Approvato l’articolo 1 sul contratto di servizio tra il ministero dello sviluppo economico e la Rai, ci si scalda sull’articolo 2 al quale i relatori del Pd, Vinicio Peluffo e Lorenza Bonaccorsi, hanno presentato un emendamento che prevede la pubblicazione online dei compensi oltre i 200mila euro, ma escludendo i soggetti «aventi un contratto di natura artistica». E il sottosegretario Antonello Giacomelli risponde così a Brunetta, che pone anche la questione del tetto agli stipendi dei dirigenti: «Non condividiamo l’intento di colpire questa o quella personalità e di esporla a una morbosa attenzione. Io non ho timore a dire che penso cose simili a quelle dette da Brunetta ma e molti in quest’aula. La differenza è che questo governo ha fatto una proposta che nessun altro governo ha fatto prima: vengono messe a disposizione della conoscenza di tutti non solo le retribuzioni dei dirigenti e dei giornalisti, se hanno la qualifica dirigenziale, ma anche quelle che superano i 200mila euro». Ma «per una star il dato che deve essere conosciuto è quello aggregato del programma». Mentre sugli stipendi oltre i 240mila euro «se si vuole intervenire occorre modificare la normativa generale, io sono contrario a normative specifiche sulla Rai».

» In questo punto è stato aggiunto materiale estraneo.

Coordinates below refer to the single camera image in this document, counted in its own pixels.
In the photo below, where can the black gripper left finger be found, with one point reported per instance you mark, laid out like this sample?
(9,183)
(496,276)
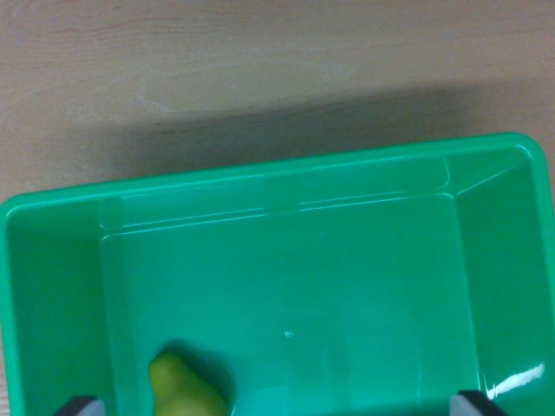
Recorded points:
(82,407)

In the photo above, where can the green plastic bin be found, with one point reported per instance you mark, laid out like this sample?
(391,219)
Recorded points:
(303,268)

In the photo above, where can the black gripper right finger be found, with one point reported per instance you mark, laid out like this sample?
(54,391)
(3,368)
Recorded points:
(472,406)

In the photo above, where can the yellow-green toy pear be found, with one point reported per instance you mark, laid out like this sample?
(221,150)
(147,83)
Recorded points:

Ok dunque del governo alla proposta dei relatori, e via libera dall’aula anche all’emendamento sulla procedura per la selezione dei 4 componenti del cda che saranno designati da camera e senato. Due consiglieri saranno invece nominati dal governo e uno dall’assemblea dei dipendenti; tra i 7 verrà designato dallo stesso cda il «presidente di garanzia» che dovrà ottenere il via libera dai due terzi della commissione parlamentare di vigilanza, come nella legge Gasparri e come da emendamento forzista approvato al senato. Ma questo provvedimento «se possibile» è anche peggio della Gasparri, protesta il 5 Stelle Roberto Fico, presidente della commissione di vigilanza: «Mesi di chiacchiere, conferenze stampa, tweet per far credere ai cittadini di voler allontanare finalmente la politica dalla Rai», ma se «prima erano i partiti a scegliere gran parte dei membri del consiglio di amministrazione, adesso sarà lo stesso, con l’aggravante che l’amministratore delegato sarà designato direttamente dal governo». L’attuale direttore generale, nominato con la Gasparri e comunque scelto da Renzi, Campo Dall’Orto, avrà i «superpoteri» già dopo l’approvazione del ddl, che dovrebbe avere il via libera definitivo dal senato entro novembre. A Montecitorio, con i tempi contingentati e gli emendamenti tagliati con una sorta di «canguro» tra le proteste delle opposizioni, si procede a tambur battente nonostante l’ostruzionismo: l’ok potrebbe arrivare questa sera.

Sul fronte del canone, invece, il governo pensa a un rinvio dell’entrata a regime del pagamento in bolletta elettrica (non più gennaio 2016, forse giungo) per mettere a punto questioni come l’accertamento della morosità e le multe. (mi. b.)